Using the records below, please work out how many lines contain "mesh"; answer with the number alone.

************

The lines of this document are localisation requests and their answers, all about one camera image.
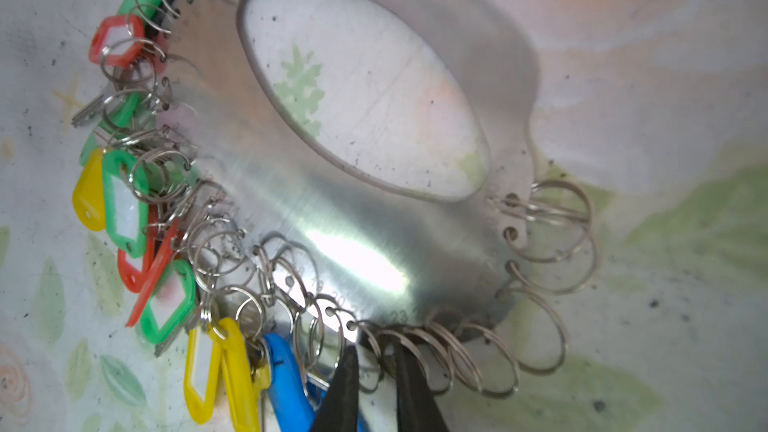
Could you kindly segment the metal key organizer plate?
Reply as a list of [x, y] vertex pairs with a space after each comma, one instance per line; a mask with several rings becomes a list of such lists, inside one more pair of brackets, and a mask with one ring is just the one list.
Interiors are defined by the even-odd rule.
[[387, 336], [434, 330], [450, 357], [531, 281], [529, 224], [594, 204], [536, 179], [536, 54], [492, 0], [175, 0], [166, 75], [179, 125], [232, 198], [243, 243], [306, 252], [322, 292]]

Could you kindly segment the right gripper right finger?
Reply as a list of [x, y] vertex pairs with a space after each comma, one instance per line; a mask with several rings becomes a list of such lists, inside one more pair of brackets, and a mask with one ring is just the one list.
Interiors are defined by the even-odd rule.
[[417, 358], [402, 345], [394, 346], [396, 410], [399, 432], [448, 432]]

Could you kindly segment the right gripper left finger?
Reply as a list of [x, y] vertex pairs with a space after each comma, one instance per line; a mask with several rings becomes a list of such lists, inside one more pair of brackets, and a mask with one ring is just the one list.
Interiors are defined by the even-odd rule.
[[345, 347], [311, 432], [356, 432], [360, 394], [359, 361], [354, 345]]

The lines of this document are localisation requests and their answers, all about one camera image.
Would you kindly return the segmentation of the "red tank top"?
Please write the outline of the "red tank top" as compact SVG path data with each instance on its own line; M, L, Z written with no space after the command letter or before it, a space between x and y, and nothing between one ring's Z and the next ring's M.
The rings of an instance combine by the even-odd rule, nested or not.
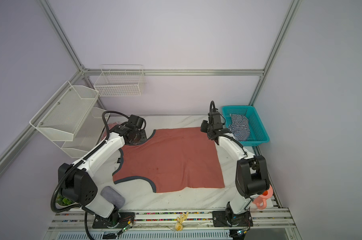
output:
M120 153L116 185L144 180L154 193L225 186L216 144L197 127L155 130L145 143L125 145Z

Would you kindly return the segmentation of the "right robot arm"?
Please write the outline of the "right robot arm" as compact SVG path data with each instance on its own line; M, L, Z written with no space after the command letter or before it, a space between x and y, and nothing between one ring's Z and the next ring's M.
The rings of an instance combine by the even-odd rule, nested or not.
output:
M210 102L208 120L202 121L200 130L223 148L236 161L235 186L237 193L225 209L226 225L229 227L247 223L251 226L251 203L270 189L266 159L256 156L234 138L229 129L223 127L221 113L214 101Z

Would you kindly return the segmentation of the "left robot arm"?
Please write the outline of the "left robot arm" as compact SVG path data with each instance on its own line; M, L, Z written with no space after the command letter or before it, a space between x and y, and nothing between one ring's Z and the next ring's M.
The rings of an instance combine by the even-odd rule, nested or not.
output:
M121 125L109 128L107 114L117 114L127 119ZM90 152L72 164L59 167L59 179L54 189L50 207L54 213L66 212L72 208L80 208L88 214L108 219L118 212L118 207L110 203L98 193L93 179L99 168L125 145L135 146L147 140L144 118L127 116L117 111L102 113L106 136Z

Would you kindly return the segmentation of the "navy white striped top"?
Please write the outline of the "navy white striped top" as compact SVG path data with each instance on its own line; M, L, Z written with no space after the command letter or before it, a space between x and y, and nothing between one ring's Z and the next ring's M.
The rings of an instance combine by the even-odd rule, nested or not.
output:
M245 142L250 136L249 120L243 115L230 115L231 124L228 125L229 130L234 138L239 142Z

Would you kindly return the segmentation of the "red white striped folded top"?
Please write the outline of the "red white striped folded top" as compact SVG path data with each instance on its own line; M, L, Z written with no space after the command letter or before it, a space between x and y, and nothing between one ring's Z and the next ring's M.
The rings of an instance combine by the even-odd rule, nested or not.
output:
M112 132L112 128L113 128L114 126L118 125L118 124L119 124L118 122L114 122L114 123L108 124L109 133L111 133L111 132ZM100 141L105 140L105 139L106 139L106 136L107 136L107 130L104 129L104 132L103 132L103 134L102 134L102 136L101 136Z

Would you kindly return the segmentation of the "teal plastic basket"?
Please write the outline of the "teal plastic basket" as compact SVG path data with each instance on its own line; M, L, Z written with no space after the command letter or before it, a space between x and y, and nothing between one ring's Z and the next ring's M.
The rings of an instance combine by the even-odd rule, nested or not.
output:
M257 147L270 141L254 107L224 106L222 107L222 114L225 119L225 126L243 146Z

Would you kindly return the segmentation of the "white mesh lower shelf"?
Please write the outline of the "white mesh lower shelf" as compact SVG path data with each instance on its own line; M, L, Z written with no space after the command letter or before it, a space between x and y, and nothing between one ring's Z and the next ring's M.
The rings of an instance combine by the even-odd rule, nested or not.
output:
M73 159L78 159L90 152L100 141L105 125L102 114L105 110L92 108L75 138L64 142L61 150Z

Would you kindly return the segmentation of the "grey felt pad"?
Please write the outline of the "grey felt pad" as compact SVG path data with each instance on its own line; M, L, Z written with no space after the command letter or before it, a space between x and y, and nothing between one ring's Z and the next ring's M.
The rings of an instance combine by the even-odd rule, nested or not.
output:
M120 195L114 188L107 186L101 191L101 196L108 202L112 203L118 209L121 209L125 205L125 198Z

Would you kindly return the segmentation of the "pink watering can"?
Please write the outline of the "pink watering can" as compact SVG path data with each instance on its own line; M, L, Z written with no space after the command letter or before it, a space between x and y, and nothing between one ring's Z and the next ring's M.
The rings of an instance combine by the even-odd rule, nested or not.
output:
M261 195L259 195L253 201L253 204L255 204L259 210L264 210L267 208L267 201L270 200L272 196L273 196L273 188L271 185L269 185L269 189L263 192Z

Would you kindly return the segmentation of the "potted green plant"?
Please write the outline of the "potted green plant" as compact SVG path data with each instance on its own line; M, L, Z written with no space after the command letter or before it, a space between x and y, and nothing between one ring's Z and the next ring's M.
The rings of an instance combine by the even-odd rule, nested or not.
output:
M70 205L73 205L73 204L75 204L75 202L71 201L68 198L65 198L61 194L58 194L57 198L56 198L56 204L63 208L63 207L68 207Z

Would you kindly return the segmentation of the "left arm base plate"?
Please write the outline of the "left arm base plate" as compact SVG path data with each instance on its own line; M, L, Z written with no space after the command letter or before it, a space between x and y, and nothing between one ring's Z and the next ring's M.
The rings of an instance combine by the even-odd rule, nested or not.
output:
M96 215L93 222L93 229L122 229L133 222L136 214L134 212L118 212L111 214L108 218Z

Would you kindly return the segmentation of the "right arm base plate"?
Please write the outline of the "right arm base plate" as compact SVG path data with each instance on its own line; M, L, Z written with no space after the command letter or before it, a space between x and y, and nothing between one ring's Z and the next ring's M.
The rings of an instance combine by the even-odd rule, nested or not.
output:
M253 220L250 211L235 215L228 211L212 212L214 227L252 227Z

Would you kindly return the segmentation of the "aluminium front rail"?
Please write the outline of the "aluminium front rail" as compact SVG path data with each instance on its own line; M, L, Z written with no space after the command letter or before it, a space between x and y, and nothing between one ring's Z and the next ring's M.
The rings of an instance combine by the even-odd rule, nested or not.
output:
M230 224L224 211L213 210L174 210L174 211L136 211L120 212L123 222L115 228L107 227L100 219L89 215L87 218L89 230L116 231L126 225L128 220L133 221L133 230L156 231L176 229L176 224L181 222L184 230L205 230L212 228L243 229L246 227L255 229L296 228L295 221L288 209L251 209L247 219L238 224Z

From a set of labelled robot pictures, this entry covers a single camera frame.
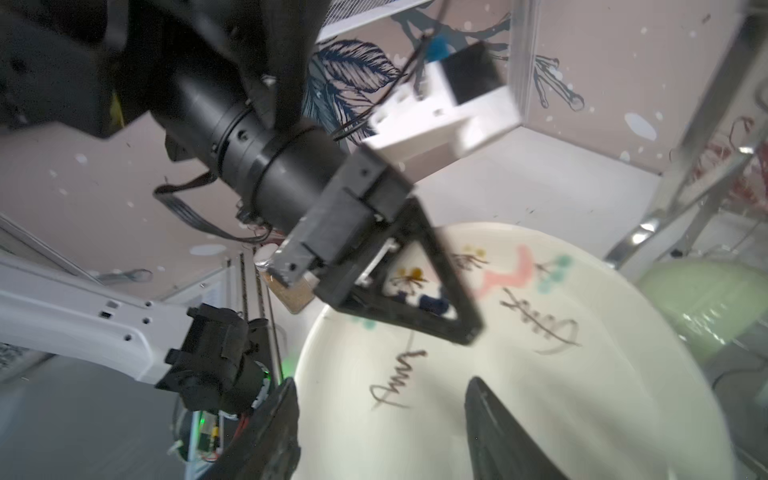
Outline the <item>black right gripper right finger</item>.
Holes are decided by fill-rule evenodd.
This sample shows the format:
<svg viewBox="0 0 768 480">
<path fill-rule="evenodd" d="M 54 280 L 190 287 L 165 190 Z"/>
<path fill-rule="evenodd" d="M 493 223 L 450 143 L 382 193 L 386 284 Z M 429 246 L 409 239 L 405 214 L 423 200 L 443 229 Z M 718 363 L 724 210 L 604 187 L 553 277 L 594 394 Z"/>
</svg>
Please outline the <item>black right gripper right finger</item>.
<svg viewBox="0 0 768 480">
<path fill-rule="evenodd" d="M 565 477 L 481 378 L 469 381 L 464 408 L 475 479 Z"/>
</svg>

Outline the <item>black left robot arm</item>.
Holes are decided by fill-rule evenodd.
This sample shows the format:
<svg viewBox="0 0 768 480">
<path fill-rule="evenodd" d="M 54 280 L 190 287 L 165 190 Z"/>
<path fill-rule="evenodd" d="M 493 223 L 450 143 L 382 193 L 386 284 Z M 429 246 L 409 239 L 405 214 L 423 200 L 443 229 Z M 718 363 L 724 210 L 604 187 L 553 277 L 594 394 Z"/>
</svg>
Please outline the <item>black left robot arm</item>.
<svg viewBox="0 0 768 480">
<path fill-rule="evenodd" d="M 411 183 L 302 114 L 325 1 L 5 1 L 1 119 L 107 138 L 150 113 L 174 160 L 227 184 L 337 310 L 467 345 L 483 327 Z"/>
</svg>

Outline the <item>steel two-tier dish rack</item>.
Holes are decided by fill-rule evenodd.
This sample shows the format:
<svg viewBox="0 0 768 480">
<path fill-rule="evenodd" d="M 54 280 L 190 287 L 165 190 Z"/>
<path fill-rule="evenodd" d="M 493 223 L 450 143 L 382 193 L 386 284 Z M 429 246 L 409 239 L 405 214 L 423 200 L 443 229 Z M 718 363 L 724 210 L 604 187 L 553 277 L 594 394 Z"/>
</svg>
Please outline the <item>steel two-tier dish rack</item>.
<svg viewBox="0 0 768 480">
<path fill-rule="evenodd" d="M 750 130 L 744 142 L 731 149 L 726 161 L 696 179 L 694 169 L 717 127 L 723 121 L 749 71 L 767 41 L 767 3 L 745 1 L 742 21 L 724 53 L 682 140 L 672 151 L 672 165 L 661 177 L 649 207 L 604 257 L 611 269 L 620 271 L 652 240 L 691 209 L 696 214 L 680 237 L 661 256 L 688 255 L 710 220 L 718 213 L 732 185 L 767 140 L 767 124 Z"/>
</svg>

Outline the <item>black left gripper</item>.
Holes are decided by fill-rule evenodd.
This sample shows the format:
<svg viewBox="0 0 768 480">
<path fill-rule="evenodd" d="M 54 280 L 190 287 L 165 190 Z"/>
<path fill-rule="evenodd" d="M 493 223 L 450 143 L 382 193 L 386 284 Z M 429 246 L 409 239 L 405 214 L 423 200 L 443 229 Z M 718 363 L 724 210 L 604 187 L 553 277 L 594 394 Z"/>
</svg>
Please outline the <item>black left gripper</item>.
<svg viewBox="0 0 768 480">
<path fill-rule="evenodd" d="M 471 344 L 482 316 L 412 189 L 367 144 L 290 146 L 266 171 L 266 218 L 287 234 L 268 272 L 286 287 L 313 272 L 338 312 Z"/>
</svg>

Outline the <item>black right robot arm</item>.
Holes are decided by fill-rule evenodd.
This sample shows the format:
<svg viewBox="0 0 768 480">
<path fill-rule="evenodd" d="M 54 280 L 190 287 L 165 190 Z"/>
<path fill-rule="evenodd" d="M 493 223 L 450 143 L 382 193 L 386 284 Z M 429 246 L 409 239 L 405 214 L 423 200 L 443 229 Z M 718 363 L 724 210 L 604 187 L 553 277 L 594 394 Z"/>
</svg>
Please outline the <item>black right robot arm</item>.
<svg viewBox="0 0 768 480">
<path fill-rule="evenodd" d="M 447 260 L 433 260 L 442 298 L 456 319 L 382 295 L 384 265 L 360 284 L 315 293 L 337 312 L 469 345 L 482 329 L 476 306 Z M 248 423 L 203 479 L 290 479 L 299 465 L 295 382 L 284 380 L 256 401 L 265 376 L 257 332 L 248 320 L 207 304 L 179 305 L 120 296 L 84 279 L 1 255 L 1 341 L 106 366 L 158 389 L 177 392 L 187 409 L 246 414 Z M 479 377 L 464 410 L 474 479 L 567 479 Z"/>
</svg>

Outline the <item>cream floral plate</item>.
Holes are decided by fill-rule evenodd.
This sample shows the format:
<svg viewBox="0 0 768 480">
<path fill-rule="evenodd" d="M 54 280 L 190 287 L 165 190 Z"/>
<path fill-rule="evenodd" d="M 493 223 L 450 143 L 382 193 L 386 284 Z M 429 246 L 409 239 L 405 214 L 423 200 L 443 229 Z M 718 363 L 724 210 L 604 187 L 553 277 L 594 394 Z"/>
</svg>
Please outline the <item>cream floral plate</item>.
<svg viewBox="0 0 768 480">
<path fill-rule="evenodd" d="M 299 479 L 469 479 L 482 379 L 571 479 L 731 479 L 725 421 L 691 354 L 600 259 L 538 231 L 441 232 L 484 321 L 461 346 L 331 308 L 300 355 Z"/>
</svg>

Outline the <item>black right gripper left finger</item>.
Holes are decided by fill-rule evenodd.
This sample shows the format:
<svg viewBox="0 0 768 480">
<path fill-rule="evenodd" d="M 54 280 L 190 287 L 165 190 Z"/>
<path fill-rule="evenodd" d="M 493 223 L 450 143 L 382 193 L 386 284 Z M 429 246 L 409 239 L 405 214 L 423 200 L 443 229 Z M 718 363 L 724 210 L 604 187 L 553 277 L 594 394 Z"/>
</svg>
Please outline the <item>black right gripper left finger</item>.
<svg viewBox="0 0 768 480">
<path fill-rule="evenodd" d="M 296 385 L 287 378 L 202 479 L 290 479 L 301 456 L 298 420 Z"/>
</svg>

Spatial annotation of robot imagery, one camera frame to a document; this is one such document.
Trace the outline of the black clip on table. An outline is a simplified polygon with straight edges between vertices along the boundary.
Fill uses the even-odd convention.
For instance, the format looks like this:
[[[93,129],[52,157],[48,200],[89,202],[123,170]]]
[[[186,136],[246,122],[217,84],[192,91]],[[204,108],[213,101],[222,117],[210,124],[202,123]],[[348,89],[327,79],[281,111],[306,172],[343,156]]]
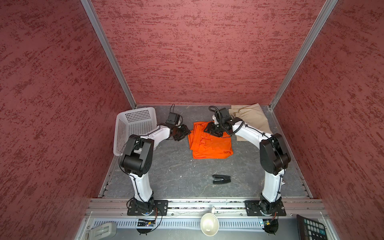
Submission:
[[[214,185],[228,184],[231,182],[231,177],[227,175],[212,175]]]

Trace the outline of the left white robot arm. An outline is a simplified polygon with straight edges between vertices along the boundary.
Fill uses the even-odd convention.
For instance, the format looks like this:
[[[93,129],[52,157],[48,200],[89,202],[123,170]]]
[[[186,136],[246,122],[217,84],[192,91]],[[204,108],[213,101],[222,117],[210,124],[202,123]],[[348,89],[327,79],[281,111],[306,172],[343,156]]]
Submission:
[[[184,124],[162,124],[144,135],[129,136],[119,159],[119,167],[133,183],[135,195],[132,201],[143,215],[150,215],[155,208],[154,192],[148,176],[155,149],[164,140],[180,141],[190,134]]]

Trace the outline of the white plastic laundry basket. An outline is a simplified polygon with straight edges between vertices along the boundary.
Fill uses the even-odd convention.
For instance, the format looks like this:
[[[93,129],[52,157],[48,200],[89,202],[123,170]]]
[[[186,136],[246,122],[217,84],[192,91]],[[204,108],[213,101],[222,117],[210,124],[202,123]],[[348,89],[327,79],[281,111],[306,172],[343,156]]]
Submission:
[[[120,156],[130,135],[144,136],[157,127],[153,107],[121,112],[116,117],[113,153]]]

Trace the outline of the orange shorts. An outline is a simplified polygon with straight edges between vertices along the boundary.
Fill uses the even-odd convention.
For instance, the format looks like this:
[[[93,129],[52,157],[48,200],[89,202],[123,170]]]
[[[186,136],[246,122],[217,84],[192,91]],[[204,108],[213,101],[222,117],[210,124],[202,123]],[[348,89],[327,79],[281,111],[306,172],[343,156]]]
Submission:
[[[234,154],[231,137],[223,134],[218,138],[205,133],[208,122],[195,122],[191,133],[188,135],[189,147],[193,158],[201,159],[226,159]]]

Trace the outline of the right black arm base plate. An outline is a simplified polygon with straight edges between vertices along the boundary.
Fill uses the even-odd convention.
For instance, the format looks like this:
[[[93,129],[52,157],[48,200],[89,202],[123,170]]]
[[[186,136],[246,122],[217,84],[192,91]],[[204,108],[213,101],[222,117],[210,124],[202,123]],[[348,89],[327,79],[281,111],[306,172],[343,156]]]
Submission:
[[[266,200],[244,201],[249,217],[285,217],[287,215],[282,199],[269,203]]]

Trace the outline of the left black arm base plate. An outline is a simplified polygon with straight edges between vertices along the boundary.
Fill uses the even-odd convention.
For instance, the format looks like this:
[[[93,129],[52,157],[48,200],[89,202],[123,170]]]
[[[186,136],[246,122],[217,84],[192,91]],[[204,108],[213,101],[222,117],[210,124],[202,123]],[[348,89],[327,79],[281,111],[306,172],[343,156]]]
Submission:
[[[168,211],[168,200],[150,200],[148,203],[136,199],[127,203],[128,216],[166,216]]]

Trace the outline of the grey device on rail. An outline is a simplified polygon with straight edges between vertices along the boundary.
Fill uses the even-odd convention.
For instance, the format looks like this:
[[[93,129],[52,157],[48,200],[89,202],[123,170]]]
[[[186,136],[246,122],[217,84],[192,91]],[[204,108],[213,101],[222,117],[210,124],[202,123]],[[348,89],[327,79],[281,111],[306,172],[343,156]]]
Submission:
[[[85,233],[83,240],[109,240],[117,234],[117,224],[109,222]]]

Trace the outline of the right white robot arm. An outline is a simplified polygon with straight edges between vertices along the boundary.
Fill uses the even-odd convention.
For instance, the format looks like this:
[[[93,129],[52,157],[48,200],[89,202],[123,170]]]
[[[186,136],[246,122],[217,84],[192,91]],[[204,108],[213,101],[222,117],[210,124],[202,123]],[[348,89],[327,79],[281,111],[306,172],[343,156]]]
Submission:
[[[209,122],[204,132],[219,138],[222,138],[224,133],[230,136],[236,135],[258,147],[260,164],[265,171],[265,179],[256,210],[258,214],[264,216],[276,214],[282,206],[283,177],[291,162],[283,136],[267,134],[238,118],[229,120],[224,124]]]

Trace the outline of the beige drawstring shorts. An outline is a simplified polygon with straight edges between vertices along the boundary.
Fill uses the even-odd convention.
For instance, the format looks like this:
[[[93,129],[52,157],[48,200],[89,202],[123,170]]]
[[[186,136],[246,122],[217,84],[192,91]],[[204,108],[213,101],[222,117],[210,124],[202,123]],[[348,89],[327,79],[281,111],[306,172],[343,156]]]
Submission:
[[[241,129],[236,133],[238,142],[248,141],[259,146],[261,140],[271,137],[272,131],[259,104],[249,106],[231,106],[230,115],[240,118],[245,122]]]

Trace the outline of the black calculator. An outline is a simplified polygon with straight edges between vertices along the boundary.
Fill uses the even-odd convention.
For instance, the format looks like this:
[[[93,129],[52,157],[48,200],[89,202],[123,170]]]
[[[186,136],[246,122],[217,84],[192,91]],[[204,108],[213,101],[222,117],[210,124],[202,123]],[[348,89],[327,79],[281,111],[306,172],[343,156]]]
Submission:
[[[297,215],[300,240],[327,240],[325,226],[314,220]]]

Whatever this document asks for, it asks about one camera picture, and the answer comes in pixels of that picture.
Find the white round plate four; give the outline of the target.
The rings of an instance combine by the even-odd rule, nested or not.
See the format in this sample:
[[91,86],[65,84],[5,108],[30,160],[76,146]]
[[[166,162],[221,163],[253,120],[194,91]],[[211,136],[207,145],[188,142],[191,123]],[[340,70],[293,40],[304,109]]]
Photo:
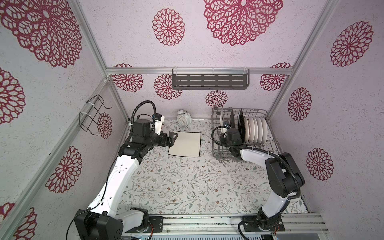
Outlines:
[[262,122],[262,128],[263,128],[263,134],[262,134],[262,144],[265,144],[267,142],[268,138],[268,124],[265,118],[261,118]]

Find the grey wall shelf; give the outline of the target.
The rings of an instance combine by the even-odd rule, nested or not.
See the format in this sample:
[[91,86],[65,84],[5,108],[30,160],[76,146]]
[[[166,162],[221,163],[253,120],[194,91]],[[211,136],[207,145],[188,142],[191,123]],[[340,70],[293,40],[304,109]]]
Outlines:
[[174,90],[246,90],[250,74],[184,74],[172,69],[171,83]]

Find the white round plate one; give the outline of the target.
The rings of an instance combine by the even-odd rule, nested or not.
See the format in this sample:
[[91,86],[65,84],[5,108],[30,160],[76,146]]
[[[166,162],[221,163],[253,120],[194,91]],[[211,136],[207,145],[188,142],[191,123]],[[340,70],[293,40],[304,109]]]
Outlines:
[[245,122],[245,143],[249,142],[249,134],[250,134],[250,127],[249,127],[249,122],[247,118],[244,118]]

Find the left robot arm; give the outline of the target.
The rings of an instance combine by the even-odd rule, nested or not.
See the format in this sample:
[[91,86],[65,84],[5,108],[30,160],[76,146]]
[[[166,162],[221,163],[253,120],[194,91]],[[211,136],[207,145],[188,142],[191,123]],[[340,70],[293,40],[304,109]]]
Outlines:
[[172,147],[178,134],[164,133],[165,118],[155,114],[154,120],[138,119],[132,124],[132,136],[124,142],[109,170],[106,183],[86,210],[78,210],[73,218],[82,240],[119,240],[128,231],[154,231],[148,211],[131,208],[118,215],[117,210],[125,185],[145,155],[153,147]]

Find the white round plate three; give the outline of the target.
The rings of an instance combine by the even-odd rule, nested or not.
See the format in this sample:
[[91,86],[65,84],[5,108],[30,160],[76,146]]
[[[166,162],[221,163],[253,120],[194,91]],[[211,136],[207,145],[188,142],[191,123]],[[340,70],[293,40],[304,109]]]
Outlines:
[[255,118],[255,142],[260,144],[262,142],[263,138],[263,127],[262,127],[262,121],[260,118]]

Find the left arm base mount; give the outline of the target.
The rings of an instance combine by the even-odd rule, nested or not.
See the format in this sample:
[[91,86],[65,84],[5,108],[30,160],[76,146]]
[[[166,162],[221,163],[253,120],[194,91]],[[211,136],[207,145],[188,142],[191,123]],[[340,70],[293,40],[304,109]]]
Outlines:
[[150,216],[145,209],[132,208],[120,216],[123,222],[123,233],[161,233],[164,217]]

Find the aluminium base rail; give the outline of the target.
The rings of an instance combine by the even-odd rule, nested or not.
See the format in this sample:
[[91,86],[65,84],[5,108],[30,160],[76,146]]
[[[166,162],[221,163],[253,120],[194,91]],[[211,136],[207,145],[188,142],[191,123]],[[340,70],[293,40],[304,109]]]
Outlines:
[[283,232],[245,232],[239,223],[243,216],[252,215],[150,215],[163,216],[161,233],[124,233],[127,235],[231,235],[231,234],[327,234],[329,230],[320,214],[281,214]]

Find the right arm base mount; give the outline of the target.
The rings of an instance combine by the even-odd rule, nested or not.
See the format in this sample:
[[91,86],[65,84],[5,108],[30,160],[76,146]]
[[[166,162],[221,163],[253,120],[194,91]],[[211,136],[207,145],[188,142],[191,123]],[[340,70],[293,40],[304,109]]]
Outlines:
[[286,230],[281,214],[270,218],[262,215],[243,216],[239,225],[244,227],[245,232],[283,232]]

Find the black square plate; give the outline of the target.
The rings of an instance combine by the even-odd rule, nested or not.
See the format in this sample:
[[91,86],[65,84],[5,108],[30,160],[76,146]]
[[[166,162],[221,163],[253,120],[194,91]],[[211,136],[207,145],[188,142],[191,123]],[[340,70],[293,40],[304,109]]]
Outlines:
[[244,118],[242,109],[240,109],[240,114],[239,114],[238,130],[241,135],[241,140],[243,144],[245,144],[246,143],[246,123],[245,123],[245,118]]
[[236,128],[235,114],[234,114],[234,110],[233,109],[231,109],[230,126],[231,126],[232,129]]

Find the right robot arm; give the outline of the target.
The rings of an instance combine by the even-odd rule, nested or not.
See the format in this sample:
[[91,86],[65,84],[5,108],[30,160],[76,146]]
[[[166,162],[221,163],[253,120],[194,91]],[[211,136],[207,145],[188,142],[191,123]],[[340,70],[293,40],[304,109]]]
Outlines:
[[291,200],[301,197],[301,187],[305,184],[305,179],[291,154],[277,155],[248,146],[242,141],[241,134],[236,128],[227,128],[218,145],[228,148],[232,156],[256,164],[267,171],[272,192],[259,211],[261,219],[277,218]]

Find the white alarm clock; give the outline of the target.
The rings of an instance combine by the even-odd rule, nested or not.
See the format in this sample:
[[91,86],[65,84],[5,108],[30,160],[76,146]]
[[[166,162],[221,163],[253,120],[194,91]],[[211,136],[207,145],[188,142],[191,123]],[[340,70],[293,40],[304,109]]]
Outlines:
[[177,121],[181,126],[186,127],[192,123],[192,117],[187,111],[180,109],[177,114]]

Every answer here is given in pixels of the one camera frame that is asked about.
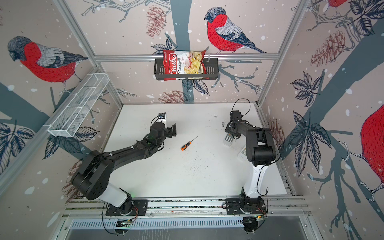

************

Problem solution: 2